→ **REQUIRED WORK**
Could you output each line below exactly as it appears, excluding any pictures?
DATA SECTION below:
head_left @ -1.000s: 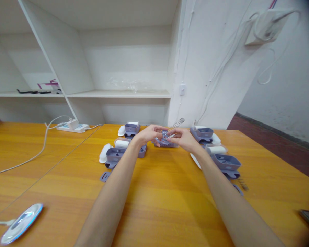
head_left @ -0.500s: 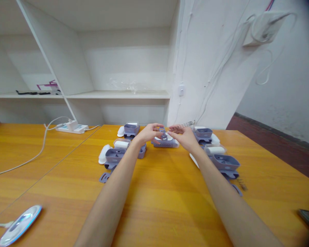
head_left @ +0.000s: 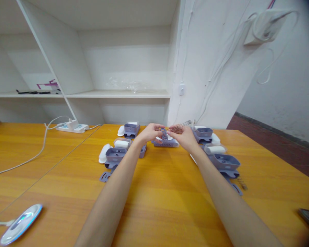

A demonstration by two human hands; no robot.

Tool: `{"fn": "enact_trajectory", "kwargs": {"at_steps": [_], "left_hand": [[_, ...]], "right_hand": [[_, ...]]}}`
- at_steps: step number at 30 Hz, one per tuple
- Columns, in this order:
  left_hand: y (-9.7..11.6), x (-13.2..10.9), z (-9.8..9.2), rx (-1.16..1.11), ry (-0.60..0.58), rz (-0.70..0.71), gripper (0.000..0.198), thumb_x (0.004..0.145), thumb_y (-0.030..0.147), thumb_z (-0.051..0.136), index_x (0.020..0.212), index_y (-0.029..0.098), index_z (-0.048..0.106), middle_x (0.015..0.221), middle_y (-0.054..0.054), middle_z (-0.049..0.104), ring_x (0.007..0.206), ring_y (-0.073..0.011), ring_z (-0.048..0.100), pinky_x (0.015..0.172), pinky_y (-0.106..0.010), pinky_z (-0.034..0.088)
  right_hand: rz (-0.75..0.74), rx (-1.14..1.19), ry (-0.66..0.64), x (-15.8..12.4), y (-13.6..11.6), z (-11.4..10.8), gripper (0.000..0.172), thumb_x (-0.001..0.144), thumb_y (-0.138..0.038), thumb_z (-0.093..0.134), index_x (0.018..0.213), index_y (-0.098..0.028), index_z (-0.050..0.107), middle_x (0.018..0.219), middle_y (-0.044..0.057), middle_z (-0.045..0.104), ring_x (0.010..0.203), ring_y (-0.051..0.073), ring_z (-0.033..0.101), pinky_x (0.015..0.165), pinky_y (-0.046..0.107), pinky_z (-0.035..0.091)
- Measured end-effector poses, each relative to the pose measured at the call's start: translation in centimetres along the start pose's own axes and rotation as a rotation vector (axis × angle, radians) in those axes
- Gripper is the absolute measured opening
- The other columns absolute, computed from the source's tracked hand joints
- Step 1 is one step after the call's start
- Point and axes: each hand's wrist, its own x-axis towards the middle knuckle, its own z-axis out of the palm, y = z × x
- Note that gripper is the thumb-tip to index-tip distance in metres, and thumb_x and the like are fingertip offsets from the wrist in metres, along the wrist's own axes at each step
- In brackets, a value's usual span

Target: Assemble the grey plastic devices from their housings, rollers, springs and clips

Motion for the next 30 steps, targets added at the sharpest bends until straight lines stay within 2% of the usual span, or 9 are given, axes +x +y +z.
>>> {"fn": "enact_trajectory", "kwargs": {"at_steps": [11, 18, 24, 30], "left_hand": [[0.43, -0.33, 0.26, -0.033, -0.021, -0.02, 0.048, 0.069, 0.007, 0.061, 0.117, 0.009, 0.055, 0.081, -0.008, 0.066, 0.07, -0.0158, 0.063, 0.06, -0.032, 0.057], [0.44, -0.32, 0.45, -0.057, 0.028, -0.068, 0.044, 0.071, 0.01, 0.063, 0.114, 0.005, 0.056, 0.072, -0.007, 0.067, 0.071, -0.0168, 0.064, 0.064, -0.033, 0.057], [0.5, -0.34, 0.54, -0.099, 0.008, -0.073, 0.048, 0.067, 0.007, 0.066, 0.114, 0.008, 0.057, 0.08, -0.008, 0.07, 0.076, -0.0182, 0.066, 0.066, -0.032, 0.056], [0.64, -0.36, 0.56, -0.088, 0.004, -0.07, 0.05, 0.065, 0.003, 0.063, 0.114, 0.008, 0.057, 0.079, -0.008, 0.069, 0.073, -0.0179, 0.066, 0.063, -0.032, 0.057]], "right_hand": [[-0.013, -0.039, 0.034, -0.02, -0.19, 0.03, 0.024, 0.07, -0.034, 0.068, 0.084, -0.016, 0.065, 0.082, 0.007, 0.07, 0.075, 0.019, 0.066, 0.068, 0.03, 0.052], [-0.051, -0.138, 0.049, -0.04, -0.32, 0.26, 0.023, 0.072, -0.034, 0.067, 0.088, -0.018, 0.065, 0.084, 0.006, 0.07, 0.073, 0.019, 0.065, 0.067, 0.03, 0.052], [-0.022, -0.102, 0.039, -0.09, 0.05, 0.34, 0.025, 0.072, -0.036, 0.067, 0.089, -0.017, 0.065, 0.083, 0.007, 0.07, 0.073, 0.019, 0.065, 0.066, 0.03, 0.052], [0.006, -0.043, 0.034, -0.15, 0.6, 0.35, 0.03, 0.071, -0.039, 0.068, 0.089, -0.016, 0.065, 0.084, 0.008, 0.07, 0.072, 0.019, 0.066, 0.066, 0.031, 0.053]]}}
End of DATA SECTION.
→ **TASK SOLUTION**
head_left @ -1.000s: 
head_left @ -0.500s: 
head_left @ +0.000s: 

A demonstration by two human hands; no robot.

Tool: `{"fn": "enact_trajectory", "kwargs": {"at_steps": [_], "left_hand": [[_, ...]], "right_hand": [[_, ...]]}}`
- at_steps: step number at 30 Hz, one per tuple
- Columns, in this order:
  left_hand: y (-9.7..11.6), x (-13.2..10.9), z (-9.8..9.2), rx (-1.16..1.11), ry (-0.60..0.58), rz (-0.70..0.71), gripper (0.000..0.198), thumb_x (0.004..0.145), thumb_y (-0.030..0.147), thumb_z (-0.051..0.136), index_x (0.020..0.212), index_y (-0.029..0.098), index_z (-0.048..0.106), middle_x (0.015..0.221), middle_y (-0.054..0.054), middle_z (-0.049..0.104), ring_x (0.007..0.206), ring_y (-0.073..0.011), ring_z (-0.048..0.100), pinky_x (0.015..0.172), pinky_y (-0.106..0.010), pinky_z (-0.034..0.088)
  right_hand: rz (-0.75..0.74), rx (-1.14..1.19), ry (-0.66..0.64), x (-15.8..12.4), y (-13.6..11.6), z (-11.4..10.8), gripper (0.000..0.172), thumb_x (-0.001..0.144), thumb_y (-0.138..0.038), thumb_z (-0.093..0.134), index_x (0.018..0.213), index_y (-0.098..0.028), index_z (-0.050..0.107), middle_x (0.018..0.219), middle_y (-0.044..0.057), middle_z (-0.045..0.104), ring_x (0.010..0.203), ring_y (-0.051..0.073), ring_z (-0.033..0.101), pinky_x (0.015..0.165), pinky_y (-0.046..0.107), pinky_z (-0.035..0.091)
- Measured end-effector poses, each relative to the pose measured at the call's start: translation in centimetres along the start pose's own axes and rotation as a rotation vector (axis × angle, radians) in those axes
- Gripper is the absolute measured opening
- The other columns absolute, computed from the source's tracked hand joints
- Step 1 is one step after the call's start
- Point and axes: each hand's wrist, its own x-axis towards the middle knuckle, its own z-axis out of the palm, y = z × x
- Note that gripper is the thumb-tip to index-tip distance in metres, and thumb_x and the like are fingertip offsets from the wrist in metres, along the wrist's own axes at each step
- In brackets, a value's usual span

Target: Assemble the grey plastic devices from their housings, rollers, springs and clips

Motion for the next 30 steps, targets added at the sharpest bends until straight lines stay within 2% of the usual span, or 9 are given, axes +x +y +z.
>>> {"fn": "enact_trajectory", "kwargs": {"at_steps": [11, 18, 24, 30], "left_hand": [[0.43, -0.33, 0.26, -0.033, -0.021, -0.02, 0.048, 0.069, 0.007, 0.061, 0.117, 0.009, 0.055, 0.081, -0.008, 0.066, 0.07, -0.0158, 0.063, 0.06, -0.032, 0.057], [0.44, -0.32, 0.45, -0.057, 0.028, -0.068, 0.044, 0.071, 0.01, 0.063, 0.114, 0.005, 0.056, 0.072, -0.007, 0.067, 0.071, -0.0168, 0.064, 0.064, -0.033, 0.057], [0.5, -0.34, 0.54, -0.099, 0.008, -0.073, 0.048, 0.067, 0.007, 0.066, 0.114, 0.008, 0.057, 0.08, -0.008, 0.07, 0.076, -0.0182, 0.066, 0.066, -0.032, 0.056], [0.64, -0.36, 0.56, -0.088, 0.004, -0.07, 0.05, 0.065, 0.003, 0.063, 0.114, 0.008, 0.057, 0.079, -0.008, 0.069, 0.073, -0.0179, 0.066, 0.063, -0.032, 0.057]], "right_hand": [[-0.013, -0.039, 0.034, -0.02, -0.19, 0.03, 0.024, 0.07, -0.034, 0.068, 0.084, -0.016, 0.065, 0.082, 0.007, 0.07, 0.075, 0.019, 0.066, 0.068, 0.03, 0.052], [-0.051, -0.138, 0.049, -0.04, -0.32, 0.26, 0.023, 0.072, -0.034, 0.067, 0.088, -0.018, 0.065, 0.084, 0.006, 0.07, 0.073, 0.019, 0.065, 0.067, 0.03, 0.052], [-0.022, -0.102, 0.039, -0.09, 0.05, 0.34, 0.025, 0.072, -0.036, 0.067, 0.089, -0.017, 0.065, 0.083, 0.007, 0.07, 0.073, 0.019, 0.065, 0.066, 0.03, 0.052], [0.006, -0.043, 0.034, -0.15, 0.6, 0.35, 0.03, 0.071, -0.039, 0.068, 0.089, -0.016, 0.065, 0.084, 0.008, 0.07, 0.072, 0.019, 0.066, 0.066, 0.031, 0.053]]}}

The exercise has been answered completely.